** SUPPLIED DATA follows **
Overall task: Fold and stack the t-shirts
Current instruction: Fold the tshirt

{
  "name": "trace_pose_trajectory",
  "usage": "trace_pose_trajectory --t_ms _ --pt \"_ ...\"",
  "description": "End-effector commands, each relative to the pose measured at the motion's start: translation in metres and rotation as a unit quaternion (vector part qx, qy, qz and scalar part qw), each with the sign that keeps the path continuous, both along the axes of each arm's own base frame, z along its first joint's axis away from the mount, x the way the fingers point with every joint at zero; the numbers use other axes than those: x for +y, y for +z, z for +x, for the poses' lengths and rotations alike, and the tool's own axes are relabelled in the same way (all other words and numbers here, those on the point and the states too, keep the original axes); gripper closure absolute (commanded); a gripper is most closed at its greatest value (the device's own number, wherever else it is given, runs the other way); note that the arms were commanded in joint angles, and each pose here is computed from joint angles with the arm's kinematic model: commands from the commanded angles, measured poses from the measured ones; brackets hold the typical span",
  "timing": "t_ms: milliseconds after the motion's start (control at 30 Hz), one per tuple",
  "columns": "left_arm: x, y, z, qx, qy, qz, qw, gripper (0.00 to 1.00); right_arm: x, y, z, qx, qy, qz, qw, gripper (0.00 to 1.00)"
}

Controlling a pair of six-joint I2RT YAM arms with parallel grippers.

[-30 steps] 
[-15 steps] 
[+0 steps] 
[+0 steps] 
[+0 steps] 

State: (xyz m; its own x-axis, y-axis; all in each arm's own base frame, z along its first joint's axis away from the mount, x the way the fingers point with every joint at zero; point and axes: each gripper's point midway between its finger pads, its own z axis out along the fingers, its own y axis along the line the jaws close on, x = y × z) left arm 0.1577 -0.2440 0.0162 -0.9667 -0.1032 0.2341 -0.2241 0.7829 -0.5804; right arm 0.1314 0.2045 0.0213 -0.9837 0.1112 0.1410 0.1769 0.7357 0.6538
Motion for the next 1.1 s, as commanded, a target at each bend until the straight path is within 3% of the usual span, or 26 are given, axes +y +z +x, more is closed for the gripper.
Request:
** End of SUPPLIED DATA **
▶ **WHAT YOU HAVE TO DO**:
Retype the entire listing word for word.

▶ **ANSWER SECTION**:
Overall task: Fold and stack the t-shirts
Current instruction: Fold the tshirt

{
  "name": "trace_pose_trajectory",
  "usage": "trace_pose_trajectory --t_ms _ --pt \"_ ...\"",
  "description": "End-effector commands, each relative to the pose measured at the motion's start: translation in metres and rotation as a unit quaternion (vector part qx, qy, qz and scalar part qw), each with the sign that keeps the path continuous, both along the axes of each arm's own base frame, z along its first joint's axis away from the mount, x the way the fingers point with every joint at zero; the numbers use other axes than those: x for +y, y for +z, z for +x, for the poses' lengths and rotations alike, and the tool's own axes are relabelled in the same way (all other words and numbers here, those on the point and the states too, keep the original axes); gripper closure absolute (commanded); a gripper is most closed at its greatest value (the device's own number, wherever else it is given, runs the other way); note that the arms were commanded in joint angles, and each pose here is computed from joint angles with the arm's kinematic model: commands from the commanded angles, measured poses from the measured ones; brackets hold the typical span",
  "timing": "t_ms: milliseconds after the motion's start (control at 30 Hz), one per tuple",
  "columns": "left_arm: x, y, z, qx, qy, qz, qw, gripper (0.00 to 1.00); right_arm: x, y, z, qx, qy, qz, qw, gripper (0.00 to 1.00)"
}

Controlling a pair of six-joint I2RT YAM arms with parallel grippers.

[-30 steps] 
[-15 steps] 
[+0 steps] 
[+0 steps] 
[+0 steps] 

State: (xyz m; its own x-axis, y-axis; all in each arm's own base frame, z along its first joint's axis away from the mount, x the way the fingers point with every joint at zero; point and axes: each gripper's point midway between its finger pads, its own z axis out along the fingers, its own y axis along the line the jaws close on, x = y × z) left arm 0.1577 -0.2440 0.0162 -0.9667 -0.1032 0.2341 -0.2241 0.7829 -0.5804; right arm 0.1314 0.2045 0.0213 -0.9837 0.1112 0.1410 0.1769 0.7357 0.6538
Motion for the next 1.1 s, as commanded, a target at each bend until the straight path is within 3% of the usual span, or 26 are given, axes +y +z +x, more is closed for the gripper.
Request:

The answer has nothing more to it.